Give the lines again word for word, beginning with the one containing "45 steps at" and ending with the last line of the material below.

## Given data

☆ ☆ ☆

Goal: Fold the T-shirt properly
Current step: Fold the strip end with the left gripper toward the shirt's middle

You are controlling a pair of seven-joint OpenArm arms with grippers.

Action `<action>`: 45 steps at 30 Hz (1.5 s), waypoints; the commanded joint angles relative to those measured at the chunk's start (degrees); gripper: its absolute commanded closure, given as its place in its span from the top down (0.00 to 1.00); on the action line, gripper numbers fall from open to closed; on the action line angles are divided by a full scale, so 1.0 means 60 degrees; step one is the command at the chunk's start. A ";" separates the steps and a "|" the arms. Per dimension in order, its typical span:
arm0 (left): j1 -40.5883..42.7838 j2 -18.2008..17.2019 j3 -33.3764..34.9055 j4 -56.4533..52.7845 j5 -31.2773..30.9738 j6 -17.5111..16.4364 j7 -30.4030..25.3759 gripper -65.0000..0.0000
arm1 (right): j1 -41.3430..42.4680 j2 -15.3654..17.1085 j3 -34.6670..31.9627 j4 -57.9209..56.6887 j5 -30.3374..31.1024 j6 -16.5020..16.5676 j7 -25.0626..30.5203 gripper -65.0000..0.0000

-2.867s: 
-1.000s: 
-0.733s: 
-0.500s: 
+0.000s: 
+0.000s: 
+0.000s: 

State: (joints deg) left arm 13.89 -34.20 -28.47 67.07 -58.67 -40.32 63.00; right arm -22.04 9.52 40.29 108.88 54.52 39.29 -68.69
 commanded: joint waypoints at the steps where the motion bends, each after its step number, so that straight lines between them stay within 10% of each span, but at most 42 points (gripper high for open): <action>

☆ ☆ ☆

## Written solution
Action `<action>`: 45 steps at 30 Hz (1.5 s), waypoints; the commanded joint angles relative to those measured at the chunk's start (degrees); gripper: its absolute commanded closure, given as its place in its span from the top down (0.00 to 1.00); on the action line, gripper numbers fall from open to closed; on the action line angles are divided by a full scale, so 1.0 means 60 degrees; step one is the command at the chunk's start. A ";" separates the steps and a "|" the arms. Per dimension in order, its typical span:
arm0 (left): j1 -40.5883..42.7838 j2 -18.2008..17.2019 j3 -33.3764..34.9055 j4 -56.4533..52.7845 j5 -31.2773..30.9738 j6 -17.5111..16.4364 j7 -30.4030..25.3759 gripper -65.0000..0.0000
arm1 (right): j1 -41.3430..42.4680 j2 -15.3654..17.1085 j3 -34.6670..31.9627 j4 -57.9209..56.6887 j5 -30.3374..31.1024 j6 -16.5020..16.5676 j7 -25.0626..30.5203 gripper -65.0000..0.0000

-2.867s: 
-1.000s: 
-0.733s: 
-0.500s: 
+0.000s: 
+0.000s: 
+0.000s: 

State: (joints deg) left arm 13.89 -34.20 -28.47 67.07 -58.67 -40.32 63.00; right arm -22.04 9.52 40.29 108.88 54.52 39.29 -68.69
 commanded: joint waypoints at the steps where the motion bends, each after its step number, so that straight lines between them stay within 10% of each span, but at most 42 points (gripper high for open): <action>

No further output is required for this answer.